Records contained in a dataset:
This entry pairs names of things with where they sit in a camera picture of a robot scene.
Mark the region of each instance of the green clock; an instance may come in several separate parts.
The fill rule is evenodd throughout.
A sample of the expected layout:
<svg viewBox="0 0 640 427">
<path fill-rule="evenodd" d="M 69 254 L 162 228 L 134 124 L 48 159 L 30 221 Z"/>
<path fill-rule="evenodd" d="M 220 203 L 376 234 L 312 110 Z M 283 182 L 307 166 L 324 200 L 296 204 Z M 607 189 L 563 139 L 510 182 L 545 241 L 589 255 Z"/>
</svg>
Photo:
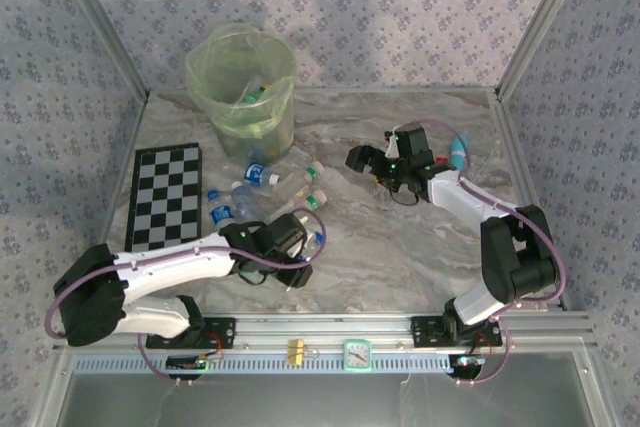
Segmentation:
<svg viewBox="0 0 640 427">
<path fill-rule="evenodd" d="M 370 372 L 372 368 L 371 342 L 366 340 L 345 340 L 344 370 L 349 372 Z"/>
</svg>

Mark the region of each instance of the wall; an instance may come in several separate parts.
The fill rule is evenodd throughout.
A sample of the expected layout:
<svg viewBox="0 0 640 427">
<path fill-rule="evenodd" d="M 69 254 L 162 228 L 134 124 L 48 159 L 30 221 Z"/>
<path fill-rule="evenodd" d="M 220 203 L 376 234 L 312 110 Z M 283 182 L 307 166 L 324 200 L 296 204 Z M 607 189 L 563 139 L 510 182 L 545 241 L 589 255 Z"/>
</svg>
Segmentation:
<svg viewBox="0 0 640 427">
<path fill-rule="evenodd" d="M 139 104 L 76 0 L 1 0 L 0 425 L 23 425 L 53 283 L 104 222 Z"/>
<path fill-rule="evenodd" d="M 508 101 L 540 202 L 640 425 L 640 0 L 567 0 Z"/>
<path fill-rule="evenodd" d="M 245 21 L 294 46 L 305 86 L 496 85 L 540 0 L 101 0 L 151 89 Z"/>
</svg>

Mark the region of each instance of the marble surface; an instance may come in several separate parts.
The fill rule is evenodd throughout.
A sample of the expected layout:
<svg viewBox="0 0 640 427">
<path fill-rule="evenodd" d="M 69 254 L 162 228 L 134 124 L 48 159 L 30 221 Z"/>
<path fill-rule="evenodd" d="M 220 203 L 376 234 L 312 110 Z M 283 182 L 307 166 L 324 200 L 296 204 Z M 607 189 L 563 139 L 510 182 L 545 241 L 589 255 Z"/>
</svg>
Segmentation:
<svg viewBox="0 0 640 427">
<path fill-rule="evenodd" d="M 228 189 L 243 165 L 229 160 L 207 116 L 185 96 L 173 102 L 152 95 L 136 148 L 197 141 L 203 154 L 203 189 Z M 312 159 L 325 166 L 317 184 L 328 196 L 319 212 L 328 238 L 324 254 L 303 289 L 269 279 L 259 287 L 237 276 L 177 286 L 159 295 L 193 296 L 203 312 L 429 312 L 480 279 L 479 238 L 448 212 L 426 202 L 394 203 L 367 174 L 349 170 L 349 149 L 361 143 L 384 148 L 384 130 L 421 117 L 434 117 L 466 133 L 471 142 L 471 180 L 505 200 L 515 195 L 502 146 L 482 96 L 421 93 L 296 93 L 295 138 L 276 173 L 302 169 Z M 451 136 L 427 134 L 435 155 L 448 155 Z M 127 166 L 108 243 L 124 245 L 133 159 Z M 261 199 L 269 207 L 267 199 Z M 212 231 L 203 209 L 202 232 Z"/>
</svg>

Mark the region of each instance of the transparent green bucket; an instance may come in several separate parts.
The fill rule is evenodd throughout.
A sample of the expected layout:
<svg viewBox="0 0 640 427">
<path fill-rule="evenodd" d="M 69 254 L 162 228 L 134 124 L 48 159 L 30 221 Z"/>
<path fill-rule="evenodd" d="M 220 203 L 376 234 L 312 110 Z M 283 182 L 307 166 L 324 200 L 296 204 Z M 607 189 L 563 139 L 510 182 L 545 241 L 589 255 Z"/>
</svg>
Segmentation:
<svg viewBox="0 0 640 427">
<path fill-rule="evenodd" d="M 296 69 L 282 39 L 247 24 L 227 24 L 187 54 L 187 88 L 228 156 L 268 164 L 293 142 Z M 269 87 L 256 103 L 237 103 L 258 75 Z"/>
</svg>

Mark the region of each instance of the chessboard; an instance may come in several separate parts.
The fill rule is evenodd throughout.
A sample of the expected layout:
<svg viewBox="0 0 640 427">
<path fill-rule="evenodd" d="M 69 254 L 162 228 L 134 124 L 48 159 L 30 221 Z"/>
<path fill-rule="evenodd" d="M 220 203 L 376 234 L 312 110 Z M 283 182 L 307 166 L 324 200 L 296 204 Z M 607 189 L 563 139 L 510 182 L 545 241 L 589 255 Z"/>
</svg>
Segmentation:
<svg viewBox="0 0 640 427">
<path fill-rule="evenodd" d="M 201 192 L 198 144 L 137 150 L 125 251 L 144 252 L 199 238 Z"/>
</svg>

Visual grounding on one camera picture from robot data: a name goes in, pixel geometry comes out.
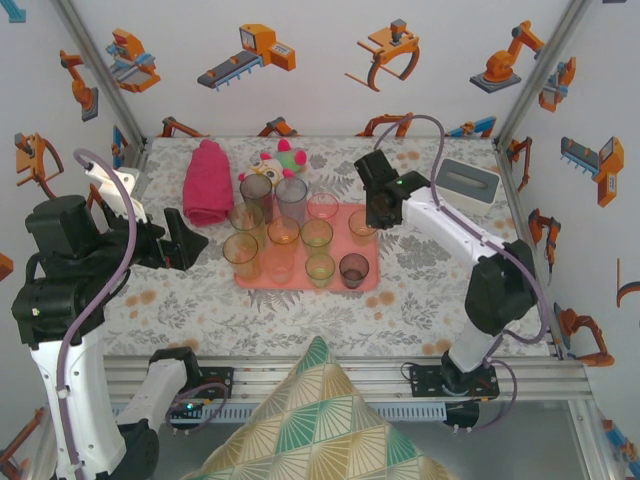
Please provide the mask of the small amber glass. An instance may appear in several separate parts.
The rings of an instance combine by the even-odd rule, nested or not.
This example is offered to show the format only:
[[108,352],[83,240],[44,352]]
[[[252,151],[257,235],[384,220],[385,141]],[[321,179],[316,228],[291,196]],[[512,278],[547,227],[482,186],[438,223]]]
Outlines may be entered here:
[[295,248],[300,237],[300,226],[291,217],[279,216],[268,225],[267,235],[276,247]]
[[377,230],[367,224],[365,209],[358,209],[350,215],[348,227],[356,245],[369,245],[376,239]]

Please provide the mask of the small pink glass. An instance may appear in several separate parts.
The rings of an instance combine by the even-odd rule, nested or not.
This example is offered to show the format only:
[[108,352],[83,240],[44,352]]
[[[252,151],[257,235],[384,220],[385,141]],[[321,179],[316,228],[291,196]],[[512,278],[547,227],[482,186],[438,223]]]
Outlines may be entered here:
[[331,221],[338,213],[338,210],[339,202],[330,193],[316,193],[307,200],[307,213],[310,219]]

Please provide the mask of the tall amber glass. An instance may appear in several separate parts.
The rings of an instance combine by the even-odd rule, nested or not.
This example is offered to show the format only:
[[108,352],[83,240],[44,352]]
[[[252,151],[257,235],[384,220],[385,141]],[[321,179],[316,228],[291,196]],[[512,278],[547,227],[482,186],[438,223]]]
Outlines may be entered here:
[[223,244],[223,256],[235,276],[244,281],[254,281],[261,275],[259,244],[248,233],[234,233]]

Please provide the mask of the small dark grey glass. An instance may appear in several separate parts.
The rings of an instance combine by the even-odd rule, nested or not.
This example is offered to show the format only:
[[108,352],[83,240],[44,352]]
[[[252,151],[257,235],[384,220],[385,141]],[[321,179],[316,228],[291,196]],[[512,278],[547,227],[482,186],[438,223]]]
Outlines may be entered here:
[[339,262],[342,283],[348,289],[358,288],[370,270],[368,260],[359,253],[349,253]]

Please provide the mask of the small green glass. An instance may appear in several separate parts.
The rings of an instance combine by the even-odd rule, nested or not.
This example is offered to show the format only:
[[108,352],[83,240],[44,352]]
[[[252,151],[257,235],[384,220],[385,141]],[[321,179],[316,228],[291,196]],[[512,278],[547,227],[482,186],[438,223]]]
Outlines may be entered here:
[[305,272],[315,288],[325,288],[333,278],[335,261],[329,254],[312,254],[305,262]]
[[333,227],[323,219],[308,220],[300,231],[302,243],[309,255],[328,254],[333,236]]

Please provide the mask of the tall green glass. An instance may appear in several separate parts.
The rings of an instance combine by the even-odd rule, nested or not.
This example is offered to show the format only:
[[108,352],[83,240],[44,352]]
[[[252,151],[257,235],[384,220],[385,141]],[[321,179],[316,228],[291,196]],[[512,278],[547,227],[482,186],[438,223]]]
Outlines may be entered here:
[[229,213],[229,220],[237,232],[254,237],[260,251],[265,248],[266,223],[264,213],[258,205],[246,202],[235,205]]

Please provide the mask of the tall blue-grey glass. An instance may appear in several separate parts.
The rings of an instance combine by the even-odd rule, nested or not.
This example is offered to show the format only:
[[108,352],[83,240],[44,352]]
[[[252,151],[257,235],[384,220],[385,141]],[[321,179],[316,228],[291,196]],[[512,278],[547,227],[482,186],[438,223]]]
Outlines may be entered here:
[[299,177],[280,180],[275,187],[280,215],[289,217],[302,226],[306,216],[307,193],[307,184]]

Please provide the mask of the tall dark grey glass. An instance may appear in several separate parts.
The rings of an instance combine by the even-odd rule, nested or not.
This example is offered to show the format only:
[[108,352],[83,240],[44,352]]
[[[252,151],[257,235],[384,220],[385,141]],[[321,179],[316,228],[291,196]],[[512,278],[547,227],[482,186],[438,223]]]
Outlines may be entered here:
[[240,193],[246,203],[256,204],[262,209],[266,224],[272,221],[272,182],[265,175],[250,174],[244,176],[240,181]]

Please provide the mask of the salmon pink frosted glass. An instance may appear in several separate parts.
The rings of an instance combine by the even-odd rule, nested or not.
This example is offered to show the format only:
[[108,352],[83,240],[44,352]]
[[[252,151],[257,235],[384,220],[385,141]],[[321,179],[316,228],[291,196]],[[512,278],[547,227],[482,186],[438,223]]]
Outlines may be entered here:
[[263,257],[268,279],[276,285],[289,283],[294,275],[295,251],[288,247],[271,246]]

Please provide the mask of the pink plastic tray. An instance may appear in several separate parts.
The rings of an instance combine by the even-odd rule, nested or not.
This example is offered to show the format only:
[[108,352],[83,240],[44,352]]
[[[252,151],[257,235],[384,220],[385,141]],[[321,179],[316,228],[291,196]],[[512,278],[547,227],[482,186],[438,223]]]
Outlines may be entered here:
[[[292,280],[284,285],[276,285],[272,283],[263,266],[263,257],[261,255],[261,275],[254,281],[244,281],[236,276],[234,280],[236,284],[246,289],[263,289],[263,290],[327,290],[327,291],[370,291],[377,287],[379,283],[379,251],[378,240],[376,239],[369,245],[356,245],[352,239],[348,227],[350,215],[358,210],[365,209],[364,206],[358,204],[343,203],[339,206],[338,213],[333,220],[329,221],[333,227],[334,236],[330,244],[329,255],[335,261],[335,272],[329,285],[325,288],[315,288],[309,281],[305,272],[305,262],[310,256],[302,243],[298,240],[295,251],[294,275]],[[369,262],[370,270],[363,283],[356,289],[348,289],[344,286],[339,272],[340,260],[349,253],[359,253],[363,255]]]

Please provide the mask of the white grey tissue box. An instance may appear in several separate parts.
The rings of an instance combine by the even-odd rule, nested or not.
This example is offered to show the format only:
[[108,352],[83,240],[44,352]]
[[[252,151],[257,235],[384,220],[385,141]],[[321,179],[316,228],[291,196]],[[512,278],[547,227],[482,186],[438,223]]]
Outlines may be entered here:
[[501,184],[497,173],[444,158],[436,175],[438,195],[467,214],[484,216],[495,204]]

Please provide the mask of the white owl plush toy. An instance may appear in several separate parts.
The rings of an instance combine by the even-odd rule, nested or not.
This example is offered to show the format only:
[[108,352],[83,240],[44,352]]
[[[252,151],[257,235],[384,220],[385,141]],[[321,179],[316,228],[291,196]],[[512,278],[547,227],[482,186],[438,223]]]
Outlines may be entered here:
[[249,168],[238,176],[238,180],[242,181],[252,174],[265,176],[270,180],[273,187],[281,180],[294,176],[294,172],[291,169],[284,168],[278,159],[272,158],[270,155],[266,158],[252,160]]

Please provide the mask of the black adapter box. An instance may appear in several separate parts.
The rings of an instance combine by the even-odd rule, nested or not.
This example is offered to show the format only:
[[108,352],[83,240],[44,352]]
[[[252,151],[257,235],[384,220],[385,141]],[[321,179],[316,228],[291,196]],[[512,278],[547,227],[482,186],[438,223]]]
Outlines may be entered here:
[[452,428],[473,428],[480,417],[479,404],[474,400],[445,403],[446,419],[443,423]]

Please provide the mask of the aluminium side rail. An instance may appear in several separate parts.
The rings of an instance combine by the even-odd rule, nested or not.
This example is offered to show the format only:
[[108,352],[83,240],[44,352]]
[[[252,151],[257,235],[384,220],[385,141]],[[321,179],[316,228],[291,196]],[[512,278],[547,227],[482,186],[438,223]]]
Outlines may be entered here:
[[148,157],[152,150],[153,140],[146,138],[144,143],[140,146],[140,149],[134,154],[134,160],[132,167],[143,171],[146,167]]
[[542,295],[538,296],[536,312],[540,318],[541,326],[545,328],[543,339],[548,344],[552,357],[555,357],[557,360],[565,360],[564,344],[561,335],[558,333],[557,321],[550,303],[550,283],[546,273],[546,263],[541,260],[541,251],[539,251],[533,243],[533,237],[527,223],[526,211],[522,205],[520,194],[518,193],[518,185],[514,180],[512,167],[507,154],[498,147],[497,143],[494,143],[494,153],[497,166],[502,176],[505,195],[508,200],[516,233],[518,238],[525,241],[532,250],[536,279],[542,291]]

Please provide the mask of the aluminium frame post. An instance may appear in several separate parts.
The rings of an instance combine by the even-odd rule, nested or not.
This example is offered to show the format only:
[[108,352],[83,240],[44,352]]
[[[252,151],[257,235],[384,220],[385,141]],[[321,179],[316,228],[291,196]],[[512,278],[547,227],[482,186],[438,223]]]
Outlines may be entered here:
[[551,69],[559,61],[569,40],[576,32],[583,17],[594,0],[570,0],[562,13],[549,41],[545,44],[539,59],[536,61],[532,73],[526,80],[523,90],[509,112],[506,120],[496,137],[495,146],[498,151],[505,150],[514,136],[517,128],[525,118],[529,108],[537,98],[537,94],[546,82]]
[[96,43],[71,0],[49,0],[62,21],[66,31],[74,41],[80,55],[92,71],[98,86],[113,109],[127,138],[139,150],[146,145],[143,134],[132,111],[125,102],[120,89],[110,74],[110,70],[103,60]]

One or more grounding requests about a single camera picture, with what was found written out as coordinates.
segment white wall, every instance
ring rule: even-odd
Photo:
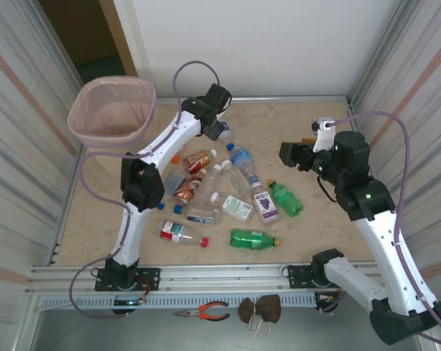
[[[237,96],[349,94],[400,0],[115,0],[139,76],[172,97],[200,59]],[[183,95],[210,85],[202,67]]]

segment bottle cap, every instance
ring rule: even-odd
[[[213,193],[211,196],[211,203],[215,203],[215,200],[217,200],[218,196],[219,196],[218,192]]]
[[[203,238],[203,239],[200,241],[200,246],[201,246],[201,247],[207,247],[207,245],[208,245],[208,238]]]
[[[183,211],[183,206],[181,205],[176,205],[175,208],[173,209],[173,212],[176,214],[181,214],[182,211]]]
[[[224,162],[222,162],[222,168],[227,167],[227,165],[231,165],[232,162],[229,159],[226,159]]]

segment white bottle cap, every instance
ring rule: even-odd
[[[211,203],[215,203],[215,200],[217,200],[218,196],[219,196],[218,192],[213,193],[211,196]]]
[[[226,159],[224,162],[222,162],[222,168],[227,167],[227,165],[231,165],[232,162],[229,159]]]

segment plastic bottle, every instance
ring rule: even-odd
[[[255,164],[248,150],[242,146],[235,146],[233,143],[227,145],[227,150],[230,152],[232,163],[238,167],[250,184],[259,181],[259,178],[256,176]]]
[[[224,214],[237,219],[240,222],[249,222],[255,214],[253,207],[232,195],[224,195],[215,192],[212,194],[211,202],[218,205]]]
[[[233,133],[228,127],[227,122],[221,122],[221,123],[223,124],[224,129],[222,133],[220,133],[218,139],[223,141],[226,145],[228,145],[233,142]]]
[[[245,198],[251,191],[251,185],[244,178],[243,173],[229,159],[222,162],[222,169],[226,172],[228,181],[233,185],[241,198]]]
[[[269,179],[267,185],[272,190],[272,197],[284,208],[285,213],[290,217],[297,216],[304,210],[303,203],[301,203],[285,185],[278,184],[273,179]]]
[[[203,178],[202,183],[196,190],[196,195],[194,197],[194,201],[196,203],[207,203],[211,202],[212,193],[215,190],[215,187],[219,183],[220,174],[222,172],[221,165],[214,165],[214,167],[207,171],[206,175]]]
[[[200,182],[203,180],[204,175],[207,173],[206,170],[201,169],[199,172],[194,174],[191,178],[185,181],[173,195],[176,205],[186,205],[194,197],[194,193],[199,187]]]
[[[280,246],[280,238],[272,238],[260,230],[232,229],[230,245],[252,250],[264,250],[268,247]]]
[[[257,214],[261,218],[261,221],[263,221],[264,224],[278,222],[280,220],[280,215],[267,189],[261,186],[259,181],[253,183],[251,187],[252,200],[256,206]]]
[[[189,246],[200,245],[201,247],[207,247],[208,245],[208,238],[198,234],[195,230],[189,227],[172,221],[164,221],[159,229],[160,238],[170,240],[175,244]]]
[[[190,157],[187,157],[183,160],[186,171],[189,174],[195,174],[201,168],[204,168],[206,165],[212,162],[217,156],[217,151],[212,148],[211,150],[202,150],[197,154],[194,154]]]
[[[204,224],[219,224],[222,220],[222,212],[216,206],[195,201],[188,203],[184,208],[176,205],[173,212],[185,214],[188,221]]]
[[[186,172],[184,170],[174,170],[163,182],[163,187],[165,188],[165,194],[163,195],[162,201],[157,205],[159,210],[165,207],[168,200],[175,194],[180,185],[186,180]]]

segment green bottle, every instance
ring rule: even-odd
[[[305,209],[303,203],[301,203],[285,185],[278,184],[273,179],[269,179],[267,185],[272,189],[272,197],[284,208],[290,217],[299,215],[300,212]]]
[[[271,246],[280,246],[280,238],[272,238],[260,230],[232,229],[230,245],[253,250],[264,250]]]

= Exercise aim =
Look through the entries above and report each line where the string "green" occurs.

= Result below =
Mark the region of each instance of the green clock; an instance may come in several separate parts.
Mark the region of each instance of the transparent green bucket; an instance may come in several separate parts.
Please provide the mask of the small green glass. An instance may appear in several separate parts.
Please provide the mask of the tall green glass. An instance may appear in several separate parts.
segment green bottle, every instance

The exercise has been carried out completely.